Mientras en Lima empezaban a caer las primeras gotas de garúa invernal, Pauline Woodman
y un grupo de once mujeres se dirigían hacia la cadena montañosa más alta del mundo, coronada por el imponente Everest. Una historia de aventuras, noches heladas y encuentros inesperados en el medio de la nada, desde donde se puede ver todo.
Fotos de Pauline Woodman
«Era importante salir de nuestra burbuja”, repite varias veces Pauline Woodman mientras nos cuenta la gran aventura protagonizada por doce mujeres que decidieron abandonar la comodidad limeña para perderse en las alturas de la cordillera del Himalaya, donde las montañas tocan el cielo.
“Somos un grupo grande, amigas de la vida, que siempre tratamos de juntarnos para hacer caminatas o bicicleteadas”, comenta Pauline. “La lista de candidatas era larga, y al final quedamos doce”, agrega. La preparación física y mental es indispensable para llegar a un lugar tan inhóspito –el punto más alto al que llegaron era de más de 5800 metros sobre el nivel del mar– en buenas condiciones. “Hemos ido a los Alpes, a Santiago de Compostela, a Huayhuash, pero el viaje más desafiante ha sido este. Todas nos hemos tenido que preparar físicamente, y el hecho de que yo trabaje como trainer en gimnasios me ayudó”, señala Pauline. Primero llegaron a Nepal y volaron a Lutka, donde aterrizaron en uno de los aeropuertos más peligrosos del mundo, por lo corto de la pista de aterrizaje y los infinitos acantilados que la rodean. La meta era llegar al Basecamp, el primer punto del largo viaje que realizan quienes intentan llegar al Everest. En Namche Bazaar, recibieron la bendición de monjes budistas –del cuello de Pauline todavía cuelga la pita roja que simboliza la bendición–.

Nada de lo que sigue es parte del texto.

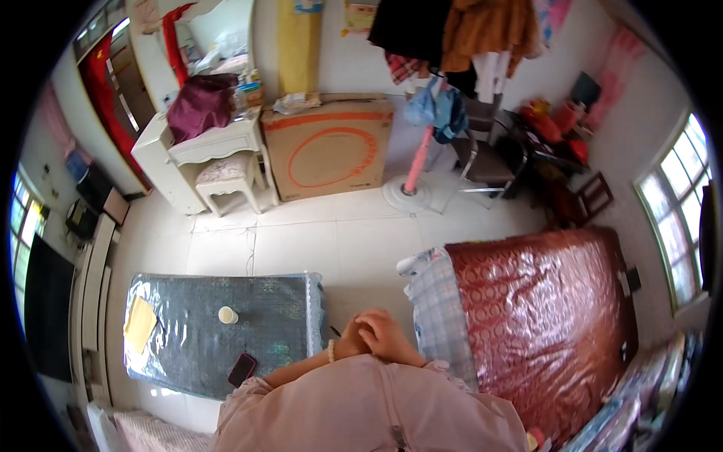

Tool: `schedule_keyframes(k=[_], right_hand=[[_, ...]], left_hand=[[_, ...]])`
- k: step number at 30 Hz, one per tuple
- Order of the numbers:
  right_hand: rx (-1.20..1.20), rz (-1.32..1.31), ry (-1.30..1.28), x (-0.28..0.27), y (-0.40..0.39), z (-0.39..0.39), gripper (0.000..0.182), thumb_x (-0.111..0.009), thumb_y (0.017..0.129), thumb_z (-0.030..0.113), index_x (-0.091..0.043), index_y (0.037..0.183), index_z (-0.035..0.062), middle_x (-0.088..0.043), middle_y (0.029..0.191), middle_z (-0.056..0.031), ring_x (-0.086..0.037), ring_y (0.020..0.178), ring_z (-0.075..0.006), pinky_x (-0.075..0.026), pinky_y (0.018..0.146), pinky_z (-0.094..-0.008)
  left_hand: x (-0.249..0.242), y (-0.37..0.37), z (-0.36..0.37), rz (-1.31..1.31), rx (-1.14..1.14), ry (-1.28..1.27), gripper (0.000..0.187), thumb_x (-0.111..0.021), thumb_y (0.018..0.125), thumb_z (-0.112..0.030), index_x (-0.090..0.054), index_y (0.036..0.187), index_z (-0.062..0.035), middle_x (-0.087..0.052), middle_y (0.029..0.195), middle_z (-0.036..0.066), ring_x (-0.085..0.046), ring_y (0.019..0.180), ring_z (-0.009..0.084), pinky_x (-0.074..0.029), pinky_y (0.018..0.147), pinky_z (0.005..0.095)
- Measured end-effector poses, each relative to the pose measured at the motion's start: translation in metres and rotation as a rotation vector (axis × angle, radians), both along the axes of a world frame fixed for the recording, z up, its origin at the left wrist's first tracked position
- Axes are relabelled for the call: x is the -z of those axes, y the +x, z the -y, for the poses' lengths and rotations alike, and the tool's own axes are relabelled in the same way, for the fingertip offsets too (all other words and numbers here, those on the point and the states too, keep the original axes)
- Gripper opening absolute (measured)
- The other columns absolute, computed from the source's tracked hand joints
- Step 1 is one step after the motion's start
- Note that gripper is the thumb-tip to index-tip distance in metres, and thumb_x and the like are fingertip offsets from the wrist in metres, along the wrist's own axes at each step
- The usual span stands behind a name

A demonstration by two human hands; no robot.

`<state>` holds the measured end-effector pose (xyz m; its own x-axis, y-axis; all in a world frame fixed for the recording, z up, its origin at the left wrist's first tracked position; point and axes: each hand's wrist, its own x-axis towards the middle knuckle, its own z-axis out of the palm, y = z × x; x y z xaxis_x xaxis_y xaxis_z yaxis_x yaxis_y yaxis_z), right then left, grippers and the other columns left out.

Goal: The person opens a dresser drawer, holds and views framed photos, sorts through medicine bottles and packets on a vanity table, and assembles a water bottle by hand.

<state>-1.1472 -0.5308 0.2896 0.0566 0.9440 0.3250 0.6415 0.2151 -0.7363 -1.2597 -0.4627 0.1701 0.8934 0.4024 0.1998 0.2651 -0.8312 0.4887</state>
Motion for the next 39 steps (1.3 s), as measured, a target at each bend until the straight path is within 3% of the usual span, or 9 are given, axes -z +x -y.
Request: schedule_keyframes(k=[2,6,13,24,27,30,33,35,39], right_hand=[[-0.117,0.000,-0.130,0.025,0.014,-0.031,0.014,-0.057,0.076,0.011,-0.059,0.087,0.0017,-0.059,0.093,-0.0133,-0.053,0.090,-0.0322,-0.043,0.080,-0.0387],[-0.276,-0.073,-0.456,0.007,0.048,-0.098,0.012,-0.058,0.075,0.012,-0.057,0.077,0.0002,-0.058,0.086,-0.0147,-0.054,0.084,-0.0329,-0.043,0.075,-0.0397],[-0.636,-0.140,-0.268,-0.001,0.144,-0.214,0.010,-0.060,0.073,0.013,-0.058,0.079,0.0044,-0.056,0.081,-0.0088,-0.053,0.081,-0.0242,-0.043,0.074,-0.0338],[-0.570,-0.025,-0.273,0.035,0.189,-0.367,0.012,-0.059,0.074,0.011,-0.056,0.077,0.0006,-0.057,0.080,-0.0152,-0.052,0.083,-0.0333,-0.042,0.076,-0.0405],[-0.806,0.040,-0.236,0.036,0.179,-0.410,0.011,-0.060,0.074,0.011,-0.056,0.076,0.0016,-0.057,0.079,-0.0136,-0.053,0.081,-0.0327,-0.043,0.074,-0.0404],[-0.873,-0.070,-0.266,0.031,0.167,-0.461,0.009,-0.062,0.073,0.005,-0.054,0.076,0.0016,-0.058,0.078,-0.0117,-0.055,0.076,-0.0282,-0.045,0.070,-0.0364],[-0.837,-0.183,-0.354,0.019,0.141,-0.518,0.011,-0.064,0.072,0.007,-0.054,0.074,0.0027,-0.058,0.078,-0.0110,-0.056,0.075,-0.0276,-0.045,0.068,-0.0357],[-0.804,0.013,-0.063,0.011,0.118,-0.559,0.011,-0.062,0.074,0.008,-0.055,0.078,0.0026,-0.056,0.081,-0.0120,-0.053,0.080,-0.0306,-0.044,0.072,-0.0382],[-0.854,0.111,-0.118,0.021,0.080,-0.625,0.011,-0.060,0.075,0.009,-0.055,0.079,0.0008,-0.055,0.082,-0.0135,-0.052,0.081,-0.0324,-0.043,0.073,-0.0389]], left_hand=[[0.000,0.007,-0.007,0.451,0.021,-0.430,0.032,-0.055,0.079,-0.020,-0.054,0.109,-0.0077,-0.055,0.110,0.010,-0.050,0.108,0.0228,-0.043,0.080,0.0371],[0.004,0.036,-0.053,-0.304,-0.131,0.281,0.038,-0.049,0.083,-0.027,-0.048,0.117,-0.0110,-0.049,0.119,0.008,-0.044,0.114,0.0213,-0.032,0.091,0.0392],[0.012,0.134,-0.166,-0.288,-0.374,0.659,0.048,-0.040,0.089,-0.039,-0.036,0.131,-0.0167,-0.038,0.135,0.003,-0.032,0.124,0.0186,-0.013,0.109,0.0428],[-0.023,0.191,-0.278,-0.912,-0.294,0.109,0.046,-0.042,0.090,-0.032,-0.035,0.133,-0.0162,-0.035,0.138,0.002,-0.031,0.126,0.0218,-0.016,0.108,0.0459],[0.017,0.179,-0.299,-1.274,-0.483,0.960,0.050,-0.039,0.091,-0.036,-0.030,0.136,-0.0155,-0.024,0.144,0.001,-0.019,0.134,0.0198,-0.014,0.110,0.0435],[0.022,0.168,-0.350,-0.713,-0.679,0.329,0.051,-0.037,0.091,-0.037,-0.028,0.136,-0.0144,-0.023,0.145,0.002,-0.013,0.136,0.0188,-0.012,0.111,0.0407],[0.045,0.151,-0.419,-1.116,-0.808,1.027,0.051,-0.036,0.092,-0.034,-0.028,0.136,-0.0106,-0.023,0.145,0.004,-0.013,0.136,0.0180,-0.010,0.111,0.0391],[0.033,0.137,-0.453,-1.165,-0.814,1.059,0.048,-0.038,0.092,-0.032,-0.032,0.134,-0.0108,-0.028,0.142,0.004,-0.019,0.133,0.0182,-0.010,0.111,0.0408],[-0.061,0.093,-0.501,-0.793,-0.708,0.060,0.046,-0.041,0.090,-0.034,-0.039,0.130,-0.0125,-0.036,0.138,0.003,-0.026,0.128,0.0203,-0.009,0.110,0.0472]])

“Empezamos a 2600 metros de altura y de ahí fuimos subiendo, siempre poco a poco, punto por punto, porque teníamos que aclimatarnos”, narra Pauline, entusiasmada como si siguiera allí. Los sherpas –guías de las montañas en Nepal– cargaban hasta treinta y cinco kilos sujetos a sus cabezas, con comida y equipaje. “Por eso”, añade Pauline, “teníamos que comernos absolutamente todo lo que nos daban. Dejar o regalar algo era una afrenta para ellos. Así que, por más que no tuviéramos hambre, teníamos que comer. La alimentación fue cambiando conforme fuimos subiendo, así como los hospedajes. Primero estabas en un lugar lindo, cómodo, y poco a poco era peor, primero con un baño para todas, después con un silo fuera de los cuartos, y terminabas comiendo papas o sopas sin carnes o verduras. Era duro pero impresionante: teníamos que salir de nuestra burbuja”, agrega Pauline.
Según ella, los mejores momentos del viaje se dieron cuando conocieron gente de todo el mundo y de todas las edades: todos tenían un porqué, todos disfrutaban de estar en el medio de la nada. Ya en lo más alto de su trayecto, pudieron cumplir un sueño: ver el amanecer reflejado en el Everest. “Llegamos hasta los 5 800 metros, pero valió la pena. Después de ocho días de caminata, puedo decir que fue un viaje alucinante, valió todo el esfuerzo”, afirma Pauline. Y finaliza: “Hemos cumplido un sueño, podemos tacharlo de nuestra bucket list”. Sana envidia la que sentimos quienes nos quedamos cómodos a ras de tierra.